American Literature
American Literature
Around 1820, rapid expansion and growth in the
United States fuelled intuition, imagination and individualism in literature.
The American Romantic era emphasized imagination, individuality, nature as a
source of spirituality, the common man as a hero and looking to the past for
wisdom.
The first American Romantic
authors were:
1. Ralph Waldo Emerson
2. Henry David Thoreau
3. Nathaniel Hawthorne
Washington Irving, famous for works like The
Legend of Sleepy Hollow and Rip Van Winkle, is regarded
as the father of American literature.
American writers can generally be categorized into
two major groups:
1. The Dark Romantics
2. The Transcendentalists
Prominent writers like:
1. Edgar Allan Poe
2. Herman Melville
3. Walt Whitman
4. Ezra Pound
5. Mark Twain
6. Robert Frost
7. Eugene O’Neill
8. Henry James
9. Ernest Hemingway
10. William Faulkner
11. Toni Morrison
12. Harper Lee
13. Elaine Showalter
14. John Steinbeck
15. Sylvia Plath
16. Arthur Miller
17. Emily Dickinson
18. F. Scott Fitzgerald
19. Dylan Thomas
20. Harriet Beecher Stowe
21. Harold Bloom
However, American literature extends beyond these
figures. Writers like Gertrude Stein, who coined the term Lost Generation;
Tennessee Williams, a renowned American playwright; and Stanley Fish (famous American Critic) known for his work Is
There a Text in This Class?, also hold significant influence. These 20
writers encompass the behemoth that is American Literature.
Extra Information:
The Beat Generation
was a group of writers who emerged in the 1950s. They rejected literary formalism and the American culture rooted in capitalism and materialism.

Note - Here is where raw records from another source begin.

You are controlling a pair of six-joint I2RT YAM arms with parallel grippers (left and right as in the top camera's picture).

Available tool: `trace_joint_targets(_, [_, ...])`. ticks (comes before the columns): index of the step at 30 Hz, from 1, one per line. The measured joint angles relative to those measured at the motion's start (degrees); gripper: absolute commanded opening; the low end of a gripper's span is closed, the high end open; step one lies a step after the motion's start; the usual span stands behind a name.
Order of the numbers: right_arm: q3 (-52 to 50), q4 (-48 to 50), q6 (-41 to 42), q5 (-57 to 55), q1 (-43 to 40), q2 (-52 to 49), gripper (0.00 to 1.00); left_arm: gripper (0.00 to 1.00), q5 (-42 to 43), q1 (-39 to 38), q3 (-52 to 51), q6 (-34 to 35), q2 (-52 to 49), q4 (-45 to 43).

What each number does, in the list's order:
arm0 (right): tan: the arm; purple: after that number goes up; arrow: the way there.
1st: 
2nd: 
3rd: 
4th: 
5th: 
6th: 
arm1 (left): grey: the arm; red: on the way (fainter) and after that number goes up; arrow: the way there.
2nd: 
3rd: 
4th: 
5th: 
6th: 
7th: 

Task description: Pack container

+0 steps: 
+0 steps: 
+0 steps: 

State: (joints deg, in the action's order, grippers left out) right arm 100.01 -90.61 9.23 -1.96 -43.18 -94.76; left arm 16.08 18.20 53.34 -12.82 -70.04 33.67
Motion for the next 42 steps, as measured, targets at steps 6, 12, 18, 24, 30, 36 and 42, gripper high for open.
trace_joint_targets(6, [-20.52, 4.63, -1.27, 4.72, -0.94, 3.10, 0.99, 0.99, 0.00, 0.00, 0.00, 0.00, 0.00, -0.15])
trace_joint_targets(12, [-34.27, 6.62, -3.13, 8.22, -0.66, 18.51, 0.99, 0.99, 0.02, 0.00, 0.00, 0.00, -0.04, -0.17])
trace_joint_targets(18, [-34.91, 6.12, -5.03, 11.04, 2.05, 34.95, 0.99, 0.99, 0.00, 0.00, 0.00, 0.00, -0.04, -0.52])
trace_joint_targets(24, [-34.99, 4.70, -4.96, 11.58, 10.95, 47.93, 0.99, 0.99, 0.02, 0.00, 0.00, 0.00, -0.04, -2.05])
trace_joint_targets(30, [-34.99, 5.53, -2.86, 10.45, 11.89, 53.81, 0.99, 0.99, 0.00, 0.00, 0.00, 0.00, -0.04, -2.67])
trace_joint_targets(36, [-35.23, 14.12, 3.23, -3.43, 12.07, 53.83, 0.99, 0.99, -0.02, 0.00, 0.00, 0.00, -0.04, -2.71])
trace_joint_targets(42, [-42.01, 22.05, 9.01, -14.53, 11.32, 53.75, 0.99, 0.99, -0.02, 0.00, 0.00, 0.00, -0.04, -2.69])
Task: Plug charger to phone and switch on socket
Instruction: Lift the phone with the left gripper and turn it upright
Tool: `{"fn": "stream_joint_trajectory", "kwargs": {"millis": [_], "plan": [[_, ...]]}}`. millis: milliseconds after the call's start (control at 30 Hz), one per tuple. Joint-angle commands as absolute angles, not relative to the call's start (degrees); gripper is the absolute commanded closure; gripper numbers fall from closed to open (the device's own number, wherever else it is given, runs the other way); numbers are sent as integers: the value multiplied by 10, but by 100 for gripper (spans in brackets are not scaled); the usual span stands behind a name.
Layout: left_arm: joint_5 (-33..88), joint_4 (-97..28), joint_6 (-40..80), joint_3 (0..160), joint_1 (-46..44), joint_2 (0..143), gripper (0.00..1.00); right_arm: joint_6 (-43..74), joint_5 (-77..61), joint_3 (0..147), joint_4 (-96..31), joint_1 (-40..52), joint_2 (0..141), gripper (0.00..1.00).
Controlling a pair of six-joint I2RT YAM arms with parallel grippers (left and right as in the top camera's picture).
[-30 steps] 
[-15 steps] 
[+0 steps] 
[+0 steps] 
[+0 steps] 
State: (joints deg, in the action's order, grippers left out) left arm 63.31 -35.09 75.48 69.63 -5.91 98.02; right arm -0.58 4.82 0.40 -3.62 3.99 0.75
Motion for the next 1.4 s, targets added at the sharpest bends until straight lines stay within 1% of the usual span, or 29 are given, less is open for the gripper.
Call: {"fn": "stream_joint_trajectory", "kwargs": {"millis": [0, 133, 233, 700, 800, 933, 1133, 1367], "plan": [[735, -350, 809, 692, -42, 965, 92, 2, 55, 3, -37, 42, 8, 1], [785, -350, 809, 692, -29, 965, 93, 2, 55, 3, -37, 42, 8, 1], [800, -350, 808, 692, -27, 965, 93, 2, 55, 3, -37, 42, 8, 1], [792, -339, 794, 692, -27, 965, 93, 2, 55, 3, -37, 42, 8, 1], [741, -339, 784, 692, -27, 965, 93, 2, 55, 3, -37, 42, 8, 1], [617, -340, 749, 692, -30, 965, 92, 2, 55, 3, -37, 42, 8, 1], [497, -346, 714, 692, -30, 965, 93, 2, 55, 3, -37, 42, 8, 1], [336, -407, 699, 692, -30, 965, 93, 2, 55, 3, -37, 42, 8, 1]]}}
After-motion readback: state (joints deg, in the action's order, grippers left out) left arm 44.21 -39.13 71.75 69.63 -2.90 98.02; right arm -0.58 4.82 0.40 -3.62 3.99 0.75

The central elements of Beat culture include the rejection of standard narrative values, a spiritual quest, the exploration of both American and Eastern religions, the rejection of economic materialism, explicit portrayals of the human condition, experimentation with psychedelic drugs, and sexual liberation and exploration.
Allen Ginsberg's Howl (1956), William S. Burroughs' Naked Lunch (1959), and Jack Kerouac's On the Road (1957) are among the best-known works of Beat literature.
Jack Kerouac coined the term "Beat Generation" in 1948 to describe the anti-conformist youth movement he observed in New York at the time.